Swinging Tree Bats, While I Loved You (Fledgling, Take II)

Oh God, He's been gone! Oh God, he's been away for a long time!

Robbie. Robbie in the knickers, he had a handkerchief tied around his neck like a little cowboy, Robbie, raised in Terminus, Wisconsin. Terminus, Wisconsin, the only town in 'Sconnie with a Latin name, and boy were they superior about it, Terminus, Wisconsin, where Robbie's parents were bystanders and witnesses, then the victims of a gangland shooting, violence from the big city spread into their wide streets lined with maples.

To Robbie, there were no others, not that he knew and they told him there weren't any nearby so he was going to have to leave, the Midwest, his homeland, his pride and love, the streets on which he found life so immense and fascinating! The trees he could remember, scrapped and alive, climbing! The boys he loved, around the corner! All of it. All of it.

All of it, he left behind. To go west, toward his cousins. Where THEY lived, not where he lived, west, in Northern California, to the coast, in a Hamlet, they said. In the country. Near an ocean, on the coast. Where he would be raised.
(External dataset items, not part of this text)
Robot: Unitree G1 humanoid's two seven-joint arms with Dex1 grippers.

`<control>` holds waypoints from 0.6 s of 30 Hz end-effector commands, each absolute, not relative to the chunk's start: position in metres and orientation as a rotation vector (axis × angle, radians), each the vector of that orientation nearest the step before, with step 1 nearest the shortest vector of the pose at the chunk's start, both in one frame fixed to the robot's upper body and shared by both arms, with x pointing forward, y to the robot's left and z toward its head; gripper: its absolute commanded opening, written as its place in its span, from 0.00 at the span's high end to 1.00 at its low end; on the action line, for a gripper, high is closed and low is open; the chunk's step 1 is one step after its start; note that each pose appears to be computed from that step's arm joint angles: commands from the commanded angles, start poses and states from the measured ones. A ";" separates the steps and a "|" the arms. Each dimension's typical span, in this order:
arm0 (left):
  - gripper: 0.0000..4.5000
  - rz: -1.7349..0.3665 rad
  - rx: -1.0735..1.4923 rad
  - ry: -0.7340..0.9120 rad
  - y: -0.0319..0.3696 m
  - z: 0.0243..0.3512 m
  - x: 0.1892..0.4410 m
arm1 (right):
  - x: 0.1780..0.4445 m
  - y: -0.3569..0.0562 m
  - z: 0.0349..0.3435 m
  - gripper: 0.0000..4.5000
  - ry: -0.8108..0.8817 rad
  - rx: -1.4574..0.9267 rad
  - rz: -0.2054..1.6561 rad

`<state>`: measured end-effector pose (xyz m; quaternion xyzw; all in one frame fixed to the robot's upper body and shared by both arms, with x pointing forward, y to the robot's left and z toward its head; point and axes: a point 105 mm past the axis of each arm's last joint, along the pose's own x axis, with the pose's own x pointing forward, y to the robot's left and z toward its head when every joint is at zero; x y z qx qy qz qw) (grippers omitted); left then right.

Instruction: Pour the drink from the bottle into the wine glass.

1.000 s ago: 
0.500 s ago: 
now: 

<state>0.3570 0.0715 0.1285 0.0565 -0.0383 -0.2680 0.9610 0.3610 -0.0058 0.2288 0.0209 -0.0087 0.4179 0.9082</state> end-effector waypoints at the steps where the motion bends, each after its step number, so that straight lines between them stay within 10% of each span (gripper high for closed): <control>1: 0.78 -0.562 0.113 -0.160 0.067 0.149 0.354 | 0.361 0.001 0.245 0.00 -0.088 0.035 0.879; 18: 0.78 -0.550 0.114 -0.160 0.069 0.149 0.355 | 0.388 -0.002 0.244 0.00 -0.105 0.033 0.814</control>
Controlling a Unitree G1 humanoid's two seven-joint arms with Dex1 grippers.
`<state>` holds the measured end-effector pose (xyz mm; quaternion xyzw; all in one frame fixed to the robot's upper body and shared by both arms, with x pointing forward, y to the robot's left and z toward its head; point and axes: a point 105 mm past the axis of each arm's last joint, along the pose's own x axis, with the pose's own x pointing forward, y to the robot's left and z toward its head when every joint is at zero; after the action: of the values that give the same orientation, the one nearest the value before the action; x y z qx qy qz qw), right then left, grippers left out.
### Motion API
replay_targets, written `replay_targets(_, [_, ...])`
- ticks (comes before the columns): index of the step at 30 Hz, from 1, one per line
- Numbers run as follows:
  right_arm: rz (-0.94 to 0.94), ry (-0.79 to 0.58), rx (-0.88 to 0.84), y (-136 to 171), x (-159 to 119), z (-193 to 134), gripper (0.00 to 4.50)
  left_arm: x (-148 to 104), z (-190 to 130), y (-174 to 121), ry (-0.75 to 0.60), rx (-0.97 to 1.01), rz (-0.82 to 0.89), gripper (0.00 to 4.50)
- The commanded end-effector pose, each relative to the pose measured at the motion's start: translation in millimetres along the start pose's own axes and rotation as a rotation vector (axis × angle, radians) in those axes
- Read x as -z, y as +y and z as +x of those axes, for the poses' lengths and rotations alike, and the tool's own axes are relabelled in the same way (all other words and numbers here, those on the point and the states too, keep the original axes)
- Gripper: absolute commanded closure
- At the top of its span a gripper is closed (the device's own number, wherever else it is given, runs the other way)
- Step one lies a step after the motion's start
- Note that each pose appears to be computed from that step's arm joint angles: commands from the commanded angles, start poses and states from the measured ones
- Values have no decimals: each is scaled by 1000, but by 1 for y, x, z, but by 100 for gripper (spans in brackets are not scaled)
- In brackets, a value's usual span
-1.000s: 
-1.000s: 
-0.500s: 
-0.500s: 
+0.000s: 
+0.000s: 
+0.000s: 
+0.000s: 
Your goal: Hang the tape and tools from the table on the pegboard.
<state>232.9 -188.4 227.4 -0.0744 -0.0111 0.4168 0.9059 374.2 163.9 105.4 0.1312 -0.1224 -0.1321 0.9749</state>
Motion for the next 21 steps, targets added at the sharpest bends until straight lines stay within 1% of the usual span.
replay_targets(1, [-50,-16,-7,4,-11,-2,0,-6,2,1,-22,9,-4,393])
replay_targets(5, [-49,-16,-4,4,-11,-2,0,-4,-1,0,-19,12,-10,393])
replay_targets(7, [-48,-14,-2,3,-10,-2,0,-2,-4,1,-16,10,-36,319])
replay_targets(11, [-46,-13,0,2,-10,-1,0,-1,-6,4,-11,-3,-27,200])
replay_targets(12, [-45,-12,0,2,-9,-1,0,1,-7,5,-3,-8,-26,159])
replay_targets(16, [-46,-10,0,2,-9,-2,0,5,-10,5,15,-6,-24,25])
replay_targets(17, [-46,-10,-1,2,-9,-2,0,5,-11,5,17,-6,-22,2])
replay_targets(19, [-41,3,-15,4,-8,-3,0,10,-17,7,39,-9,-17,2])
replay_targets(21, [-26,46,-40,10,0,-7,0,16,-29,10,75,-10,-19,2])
He knew it was going to be a shithole. The way the orphanette kept talking, something about changing expectations and adaptation, you don't tell that to a kid who gets to move in with some rich uncle who is going to love him like his own. He knew it was what it was, it was a shithole. It was a fucking shack, and not just the one, but there were three semi-shacks, a fraudulent home, stupid shacks stacked shit high on a hillside...! The ocean was two hours away, another lie on a lie. He even felt landlocked. He didn't know you could feel landlocked, even from the Midwest, but now he felt it, the ridges of mountain between him and his ocean, the ridges east between him and his home, they crushed, they marched together, collapsing and compacting all this garbage into a stinking cube. If he wasn't living here, he'd be cheering the great machine on, and he'd enter a nationwide contest to be the first, the best little boy to toss the pile of undeserving shit into the sky. A new comet for the Universe! Say hello to God---!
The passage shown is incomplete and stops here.